#### TASK INSTRUCTIONS
Range to output from the entries below: the line containing "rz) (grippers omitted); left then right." through the line containing "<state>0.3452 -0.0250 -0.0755". Set it down exactly, ends included, nothing else.

=== LISTED ENTRIES ===

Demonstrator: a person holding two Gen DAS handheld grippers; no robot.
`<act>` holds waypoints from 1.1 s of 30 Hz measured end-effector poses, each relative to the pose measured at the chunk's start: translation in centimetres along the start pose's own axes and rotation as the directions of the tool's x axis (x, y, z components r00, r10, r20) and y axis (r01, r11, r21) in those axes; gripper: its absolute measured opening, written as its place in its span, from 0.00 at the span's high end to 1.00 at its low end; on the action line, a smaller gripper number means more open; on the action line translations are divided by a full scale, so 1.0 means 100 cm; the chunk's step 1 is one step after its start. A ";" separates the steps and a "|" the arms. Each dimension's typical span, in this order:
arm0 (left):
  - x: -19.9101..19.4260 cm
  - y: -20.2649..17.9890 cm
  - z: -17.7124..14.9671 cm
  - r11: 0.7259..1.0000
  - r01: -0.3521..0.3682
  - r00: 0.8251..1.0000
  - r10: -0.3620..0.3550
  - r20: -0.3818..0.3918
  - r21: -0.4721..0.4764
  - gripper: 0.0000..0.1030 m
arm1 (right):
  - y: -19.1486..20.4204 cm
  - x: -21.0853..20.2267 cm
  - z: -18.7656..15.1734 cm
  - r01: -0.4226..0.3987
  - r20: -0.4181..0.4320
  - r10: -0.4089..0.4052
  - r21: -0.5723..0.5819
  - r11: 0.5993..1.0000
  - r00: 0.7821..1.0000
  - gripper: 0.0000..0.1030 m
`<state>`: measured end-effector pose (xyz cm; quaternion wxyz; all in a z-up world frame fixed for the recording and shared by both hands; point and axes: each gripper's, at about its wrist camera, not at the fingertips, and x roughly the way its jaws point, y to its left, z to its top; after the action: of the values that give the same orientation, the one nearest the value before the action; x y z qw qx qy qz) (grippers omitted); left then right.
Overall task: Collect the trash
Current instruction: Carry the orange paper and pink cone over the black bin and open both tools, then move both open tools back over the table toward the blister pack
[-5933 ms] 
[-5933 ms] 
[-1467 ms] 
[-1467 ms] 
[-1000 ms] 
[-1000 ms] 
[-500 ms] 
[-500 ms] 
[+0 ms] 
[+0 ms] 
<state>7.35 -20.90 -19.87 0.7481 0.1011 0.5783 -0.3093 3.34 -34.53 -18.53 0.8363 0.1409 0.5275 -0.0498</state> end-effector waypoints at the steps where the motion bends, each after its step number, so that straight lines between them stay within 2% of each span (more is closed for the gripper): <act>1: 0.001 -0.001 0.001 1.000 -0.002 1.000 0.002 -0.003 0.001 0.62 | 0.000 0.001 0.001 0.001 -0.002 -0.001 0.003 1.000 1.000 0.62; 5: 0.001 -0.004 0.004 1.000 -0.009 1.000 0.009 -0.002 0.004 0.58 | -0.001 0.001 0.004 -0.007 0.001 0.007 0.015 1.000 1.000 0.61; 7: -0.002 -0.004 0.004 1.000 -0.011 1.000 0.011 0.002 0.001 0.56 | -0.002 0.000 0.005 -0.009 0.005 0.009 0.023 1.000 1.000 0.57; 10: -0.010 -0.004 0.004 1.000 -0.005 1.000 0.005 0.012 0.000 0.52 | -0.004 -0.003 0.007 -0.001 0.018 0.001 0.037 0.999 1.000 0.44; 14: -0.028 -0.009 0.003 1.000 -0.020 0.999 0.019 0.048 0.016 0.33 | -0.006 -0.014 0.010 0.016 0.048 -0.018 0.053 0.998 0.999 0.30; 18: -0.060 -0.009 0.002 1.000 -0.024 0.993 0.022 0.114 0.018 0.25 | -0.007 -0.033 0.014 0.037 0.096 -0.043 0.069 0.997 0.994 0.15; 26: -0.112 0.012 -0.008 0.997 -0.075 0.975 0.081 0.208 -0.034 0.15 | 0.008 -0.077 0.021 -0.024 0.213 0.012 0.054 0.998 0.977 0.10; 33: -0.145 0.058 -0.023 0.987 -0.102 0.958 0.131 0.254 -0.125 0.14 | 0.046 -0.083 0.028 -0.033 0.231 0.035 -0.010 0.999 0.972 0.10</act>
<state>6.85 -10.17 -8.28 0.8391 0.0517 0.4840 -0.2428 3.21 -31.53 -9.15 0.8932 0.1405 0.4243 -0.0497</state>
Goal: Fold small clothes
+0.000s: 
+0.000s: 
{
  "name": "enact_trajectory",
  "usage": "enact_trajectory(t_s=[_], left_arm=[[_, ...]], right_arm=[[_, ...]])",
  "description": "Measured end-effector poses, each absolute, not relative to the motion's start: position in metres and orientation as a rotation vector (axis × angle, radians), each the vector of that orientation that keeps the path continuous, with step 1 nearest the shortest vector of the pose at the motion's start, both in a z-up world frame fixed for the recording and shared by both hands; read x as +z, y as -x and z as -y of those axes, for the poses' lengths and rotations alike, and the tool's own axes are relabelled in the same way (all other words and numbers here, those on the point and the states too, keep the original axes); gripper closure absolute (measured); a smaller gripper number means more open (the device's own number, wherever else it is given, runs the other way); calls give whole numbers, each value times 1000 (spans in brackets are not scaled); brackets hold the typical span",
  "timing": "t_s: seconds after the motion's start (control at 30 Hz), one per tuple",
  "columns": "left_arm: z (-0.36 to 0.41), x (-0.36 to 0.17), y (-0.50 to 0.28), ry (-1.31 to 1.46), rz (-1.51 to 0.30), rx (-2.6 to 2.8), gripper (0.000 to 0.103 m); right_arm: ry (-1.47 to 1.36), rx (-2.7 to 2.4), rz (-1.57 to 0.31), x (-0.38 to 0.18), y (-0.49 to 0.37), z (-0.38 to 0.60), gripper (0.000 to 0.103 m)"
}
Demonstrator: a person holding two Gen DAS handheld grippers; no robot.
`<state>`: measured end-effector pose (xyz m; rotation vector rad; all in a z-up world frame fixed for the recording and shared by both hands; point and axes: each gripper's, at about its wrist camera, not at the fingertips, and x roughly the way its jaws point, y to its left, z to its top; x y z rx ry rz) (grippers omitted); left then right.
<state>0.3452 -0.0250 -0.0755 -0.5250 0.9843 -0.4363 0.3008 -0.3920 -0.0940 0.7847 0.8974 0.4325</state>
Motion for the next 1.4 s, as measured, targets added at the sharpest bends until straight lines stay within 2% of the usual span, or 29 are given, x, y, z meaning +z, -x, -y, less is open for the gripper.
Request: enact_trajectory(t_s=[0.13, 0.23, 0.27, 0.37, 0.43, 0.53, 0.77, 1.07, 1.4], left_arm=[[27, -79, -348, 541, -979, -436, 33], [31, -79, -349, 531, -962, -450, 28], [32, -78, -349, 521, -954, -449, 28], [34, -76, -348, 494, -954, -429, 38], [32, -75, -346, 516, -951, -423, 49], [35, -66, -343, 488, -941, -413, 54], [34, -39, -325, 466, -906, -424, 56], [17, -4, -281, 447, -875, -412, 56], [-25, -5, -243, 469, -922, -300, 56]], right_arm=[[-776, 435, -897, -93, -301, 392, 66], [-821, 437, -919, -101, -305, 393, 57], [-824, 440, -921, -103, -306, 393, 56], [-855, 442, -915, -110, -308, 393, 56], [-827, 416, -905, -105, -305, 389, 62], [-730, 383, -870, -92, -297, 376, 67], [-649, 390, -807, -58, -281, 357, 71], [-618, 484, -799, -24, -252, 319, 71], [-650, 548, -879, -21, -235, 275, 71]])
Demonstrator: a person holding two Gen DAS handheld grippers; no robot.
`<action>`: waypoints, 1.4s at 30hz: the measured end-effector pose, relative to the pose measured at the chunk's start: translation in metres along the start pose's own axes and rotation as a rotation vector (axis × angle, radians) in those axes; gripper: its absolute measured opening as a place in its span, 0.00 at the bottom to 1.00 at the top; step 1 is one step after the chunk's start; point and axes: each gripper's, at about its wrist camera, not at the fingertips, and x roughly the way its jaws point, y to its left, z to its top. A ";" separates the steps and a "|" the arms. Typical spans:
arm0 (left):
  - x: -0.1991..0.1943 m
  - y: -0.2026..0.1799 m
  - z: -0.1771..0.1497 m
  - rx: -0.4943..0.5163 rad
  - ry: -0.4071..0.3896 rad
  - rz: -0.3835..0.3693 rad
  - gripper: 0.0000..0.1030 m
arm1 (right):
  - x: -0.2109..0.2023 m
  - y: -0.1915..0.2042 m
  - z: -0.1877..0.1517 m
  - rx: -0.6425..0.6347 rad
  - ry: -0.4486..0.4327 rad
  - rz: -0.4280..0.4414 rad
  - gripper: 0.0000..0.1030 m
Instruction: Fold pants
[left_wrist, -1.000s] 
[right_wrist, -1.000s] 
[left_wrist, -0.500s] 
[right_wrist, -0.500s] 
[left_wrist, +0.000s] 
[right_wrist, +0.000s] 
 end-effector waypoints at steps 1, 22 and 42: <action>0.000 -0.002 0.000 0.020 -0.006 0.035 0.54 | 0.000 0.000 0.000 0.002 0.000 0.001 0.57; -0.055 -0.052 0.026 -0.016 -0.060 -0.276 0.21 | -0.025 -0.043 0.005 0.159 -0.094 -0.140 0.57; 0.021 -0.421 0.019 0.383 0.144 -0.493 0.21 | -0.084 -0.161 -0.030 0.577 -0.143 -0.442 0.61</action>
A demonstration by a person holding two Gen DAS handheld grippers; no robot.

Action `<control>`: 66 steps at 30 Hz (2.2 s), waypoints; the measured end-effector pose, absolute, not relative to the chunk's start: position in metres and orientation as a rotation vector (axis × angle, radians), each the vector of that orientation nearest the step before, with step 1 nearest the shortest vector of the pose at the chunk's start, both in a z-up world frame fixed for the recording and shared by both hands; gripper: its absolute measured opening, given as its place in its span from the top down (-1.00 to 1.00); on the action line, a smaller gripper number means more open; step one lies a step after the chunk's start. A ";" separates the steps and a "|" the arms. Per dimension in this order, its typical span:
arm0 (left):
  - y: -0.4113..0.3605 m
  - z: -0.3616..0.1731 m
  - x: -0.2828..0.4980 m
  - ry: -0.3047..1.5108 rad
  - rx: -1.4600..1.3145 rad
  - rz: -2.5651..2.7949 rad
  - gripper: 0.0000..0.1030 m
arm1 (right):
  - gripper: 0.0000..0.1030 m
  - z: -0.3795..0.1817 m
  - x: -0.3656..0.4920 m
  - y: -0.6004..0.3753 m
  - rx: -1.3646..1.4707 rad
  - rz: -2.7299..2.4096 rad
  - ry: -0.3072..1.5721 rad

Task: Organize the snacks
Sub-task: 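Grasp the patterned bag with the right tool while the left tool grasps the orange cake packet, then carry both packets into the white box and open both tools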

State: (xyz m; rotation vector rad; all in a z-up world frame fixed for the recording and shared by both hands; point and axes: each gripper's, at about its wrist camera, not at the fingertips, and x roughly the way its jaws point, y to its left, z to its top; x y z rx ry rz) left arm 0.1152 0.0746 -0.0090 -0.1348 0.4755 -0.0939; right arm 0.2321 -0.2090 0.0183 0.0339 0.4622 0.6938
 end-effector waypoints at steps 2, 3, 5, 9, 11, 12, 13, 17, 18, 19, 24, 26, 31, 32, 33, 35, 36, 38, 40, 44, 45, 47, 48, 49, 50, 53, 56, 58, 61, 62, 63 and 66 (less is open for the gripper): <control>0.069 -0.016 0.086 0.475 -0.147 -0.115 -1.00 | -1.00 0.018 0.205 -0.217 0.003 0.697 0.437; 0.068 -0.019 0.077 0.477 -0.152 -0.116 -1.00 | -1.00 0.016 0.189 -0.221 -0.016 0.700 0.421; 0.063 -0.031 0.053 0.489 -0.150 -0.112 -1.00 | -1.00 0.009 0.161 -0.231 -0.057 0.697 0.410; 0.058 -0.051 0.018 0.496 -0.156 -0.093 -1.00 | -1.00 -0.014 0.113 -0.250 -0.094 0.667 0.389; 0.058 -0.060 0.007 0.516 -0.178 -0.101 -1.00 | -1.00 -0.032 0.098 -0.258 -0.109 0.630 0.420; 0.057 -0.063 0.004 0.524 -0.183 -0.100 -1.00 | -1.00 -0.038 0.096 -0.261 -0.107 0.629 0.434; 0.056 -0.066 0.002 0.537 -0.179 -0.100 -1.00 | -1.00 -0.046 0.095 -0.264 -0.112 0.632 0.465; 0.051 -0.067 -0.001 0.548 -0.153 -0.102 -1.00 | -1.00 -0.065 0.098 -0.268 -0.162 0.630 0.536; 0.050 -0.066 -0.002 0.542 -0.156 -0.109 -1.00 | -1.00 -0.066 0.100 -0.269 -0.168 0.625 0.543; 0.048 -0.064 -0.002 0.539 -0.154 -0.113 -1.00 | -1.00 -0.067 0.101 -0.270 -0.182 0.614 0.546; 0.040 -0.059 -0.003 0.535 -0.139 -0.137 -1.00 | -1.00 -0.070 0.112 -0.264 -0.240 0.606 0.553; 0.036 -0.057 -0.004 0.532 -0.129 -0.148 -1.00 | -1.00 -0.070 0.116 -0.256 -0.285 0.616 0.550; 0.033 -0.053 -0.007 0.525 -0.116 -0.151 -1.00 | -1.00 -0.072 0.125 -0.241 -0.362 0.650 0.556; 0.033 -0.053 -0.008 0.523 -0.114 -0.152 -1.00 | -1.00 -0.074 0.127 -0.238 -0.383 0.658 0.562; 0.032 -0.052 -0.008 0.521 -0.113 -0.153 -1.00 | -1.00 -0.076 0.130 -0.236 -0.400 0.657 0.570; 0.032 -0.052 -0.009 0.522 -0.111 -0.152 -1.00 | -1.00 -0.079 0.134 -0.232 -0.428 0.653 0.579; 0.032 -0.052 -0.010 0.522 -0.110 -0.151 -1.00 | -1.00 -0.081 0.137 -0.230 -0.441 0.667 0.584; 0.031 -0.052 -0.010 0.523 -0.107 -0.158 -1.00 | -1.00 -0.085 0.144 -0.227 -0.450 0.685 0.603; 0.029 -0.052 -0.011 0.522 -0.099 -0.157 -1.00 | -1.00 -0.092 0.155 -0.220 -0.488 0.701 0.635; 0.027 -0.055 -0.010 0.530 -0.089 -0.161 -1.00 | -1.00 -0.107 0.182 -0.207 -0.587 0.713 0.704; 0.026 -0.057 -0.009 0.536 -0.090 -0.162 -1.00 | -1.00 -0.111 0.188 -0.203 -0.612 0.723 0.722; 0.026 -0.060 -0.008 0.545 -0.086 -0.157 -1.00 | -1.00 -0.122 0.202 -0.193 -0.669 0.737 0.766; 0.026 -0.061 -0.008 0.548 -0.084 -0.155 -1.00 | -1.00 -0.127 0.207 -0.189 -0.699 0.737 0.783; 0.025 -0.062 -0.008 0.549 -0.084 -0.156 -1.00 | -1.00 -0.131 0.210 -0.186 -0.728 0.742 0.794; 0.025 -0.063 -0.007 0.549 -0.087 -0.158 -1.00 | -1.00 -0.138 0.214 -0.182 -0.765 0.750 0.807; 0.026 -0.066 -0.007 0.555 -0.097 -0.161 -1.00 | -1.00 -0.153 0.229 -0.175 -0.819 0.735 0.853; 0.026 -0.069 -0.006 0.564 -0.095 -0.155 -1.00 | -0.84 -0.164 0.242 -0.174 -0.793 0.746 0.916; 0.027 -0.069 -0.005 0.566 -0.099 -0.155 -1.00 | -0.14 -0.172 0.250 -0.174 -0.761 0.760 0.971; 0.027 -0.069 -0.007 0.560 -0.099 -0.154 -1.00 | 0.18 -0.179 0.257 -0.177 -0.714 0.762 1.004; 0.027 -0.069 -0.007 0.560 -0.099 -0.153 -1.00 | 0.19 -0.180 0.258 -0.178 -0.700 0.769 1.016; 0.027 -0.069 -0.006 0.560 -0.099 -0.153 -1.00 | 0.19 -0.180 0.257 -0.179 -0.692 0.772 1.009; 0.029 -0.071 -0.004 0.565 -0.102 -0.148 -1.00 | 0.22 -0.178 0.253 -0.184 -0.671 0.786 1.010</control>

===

#### PROBLEM SOLUTION
`<state>`: measured end-effector pose (xyz m; rotation vector rad; all in a z-up world frame fixed for the recording and shared by both hands; point and axes: each gripper's, at about its wrist camera, not at the fingertips, and x roughly the way its jaws point, y to its left, z to its top; x y z rx ry rz) (grippers omitted); left then right.
<state>0.3452 -0.0250 -0.0755 -0.5250 0.9843 -0.4363 0.3008 -0.3920 -0.0940 0.7847 0.8974 0.4325</state>

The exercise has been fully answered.